You are viewing a plain text version of this content. The canonical link for it is here.
Posted to issues@spark.apache.org by "Arnaud Bailly (JIRA)" <ji...@apache.org> on 2016/07/02 07:37:10 UTC
[jira] [Created] (SPARK-16350) Complete output mode does not output
updated aggregated value in Structured Streaming
Arnaud Bailly created SPARK-16350:
-------------------------------------
Summary: Complete output mode does not output updated aggregated value in Structured Streaming
Key: SPARK-16350
URL: https://issues.apache.org/jira/browse/SPARK-16350
Project: Spark
Issue Type: Bug
Components: SQL, Streaming
Affects Versions: 2.0.0
Environment: - Spark @c553976
{code}
$ java -version
java version "1.8.0_20"
Java(TM) SE Runtime Environment (build 1.8.0_20-b26)

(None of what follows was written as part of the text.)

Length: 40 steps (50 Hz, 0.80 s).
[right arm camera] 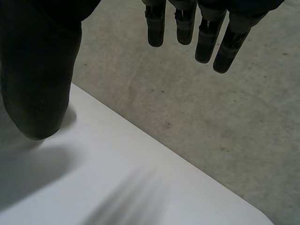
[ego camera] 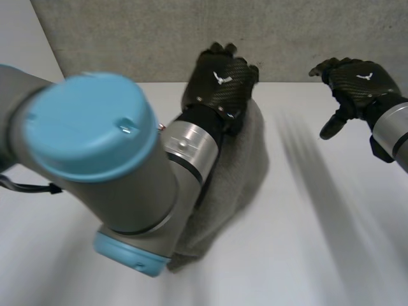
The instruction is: Fold the towel.
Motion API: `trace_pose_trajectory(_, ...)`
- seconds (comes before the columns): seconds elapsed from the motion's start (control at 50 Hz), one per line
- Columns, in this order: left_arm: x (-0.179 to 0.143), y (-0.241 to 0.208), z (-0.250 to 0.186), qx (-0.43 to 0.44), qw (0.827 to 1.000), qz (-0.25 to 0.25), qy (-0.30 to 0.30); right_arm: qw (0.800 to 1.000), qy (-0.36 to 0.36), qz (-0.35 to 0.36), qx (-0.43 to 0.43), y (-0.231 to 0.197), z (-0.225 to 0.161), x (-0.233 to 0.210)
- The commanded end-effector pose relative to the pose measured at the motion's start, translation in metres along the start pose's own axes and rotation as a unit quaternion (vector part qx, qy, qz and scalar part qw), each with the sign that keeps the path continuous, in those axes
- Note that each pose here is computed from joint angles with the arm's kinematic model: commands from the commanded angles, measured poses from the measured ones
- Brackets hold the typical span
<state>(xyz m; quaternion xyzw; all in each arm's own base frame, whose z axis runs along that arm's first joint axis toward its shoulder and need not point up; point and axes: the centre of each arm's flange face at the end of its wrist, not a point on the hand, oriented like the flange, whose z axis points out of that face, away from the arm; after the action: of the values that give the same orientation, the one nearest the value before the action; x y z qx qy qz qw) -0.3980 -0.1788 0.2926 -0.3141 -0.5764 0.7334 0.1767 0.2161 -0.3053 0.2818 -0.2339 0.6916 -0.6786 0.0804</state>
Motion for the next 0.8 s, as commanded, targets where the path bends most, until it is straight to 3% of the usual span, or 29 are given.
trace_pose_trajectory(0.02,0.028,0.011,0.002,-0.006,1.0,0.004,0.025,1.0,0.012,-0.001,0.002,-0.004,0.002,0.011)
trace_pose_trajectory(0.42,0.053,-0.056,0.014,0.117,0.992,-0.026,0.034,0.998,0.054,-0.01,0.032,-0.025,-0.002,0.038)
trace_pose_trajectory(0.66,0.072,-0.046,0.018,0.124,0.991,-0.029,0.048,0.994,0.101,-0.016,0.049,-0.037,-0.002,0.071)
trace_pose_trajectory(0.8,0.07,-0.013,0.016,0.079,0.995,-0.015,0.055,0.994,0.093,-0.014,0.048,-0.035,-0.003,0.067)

Java HotSpot(TM) 64-Bit Server VM (build 25.20-b23, mixed mode)
{code}
{code}
$ uname -a
Darwin mymac.local 14.5.0 Darwin Kernel Version 14.5.0: Tue Sep 1 21:23:09 PDT 2015; root:xnu-2782.50.1~1/RELEASE_X86_64 x86_64
{code}
Reporter: Arnaud Bailly
Given the following program :
{code}
// A simple Order <-> Items model
case class Order (
orderid: Int,
customer: String
)
case class Item (
orderid: Int,
itemid: Int,
amount: Float
)
import spark.implicits._
val sqlContext = new org.apache.spark.sql.SQLContext(sc)
// input data comes from CSV files
val INPUT_DIR: String =""
val FILE_EXTENSION: String=".tbl"
val ORDERS_FILE : String = INPUT_DIR + "orders" + FILE_EXTENSION
// Items are added as a stream so input is a directory, not a file
val ITEM_DIR : String = INPUT_DIR + "item"
import org.apache.spark.sql.types._
import org.apache.spark.sql._
val ItemSchema = StructType (
StructField("orderid" , IntegerType, false) ::
StructField("itemid" , IntegerType, true) ::
StructField("amount" , FloatType, true) ::
Nil)
val OrderSchema = StructType (
StructField("orderid" , IntegerType, false) ::
StructField("customer" , StringType, true) ::
Nil)
val csvOptions = Map("sep" -> "|")
val orders = sqlContext.read.format("csv").schema(OrderSchema).options(csvOptions).load(ORDERS_FILE).as[Order]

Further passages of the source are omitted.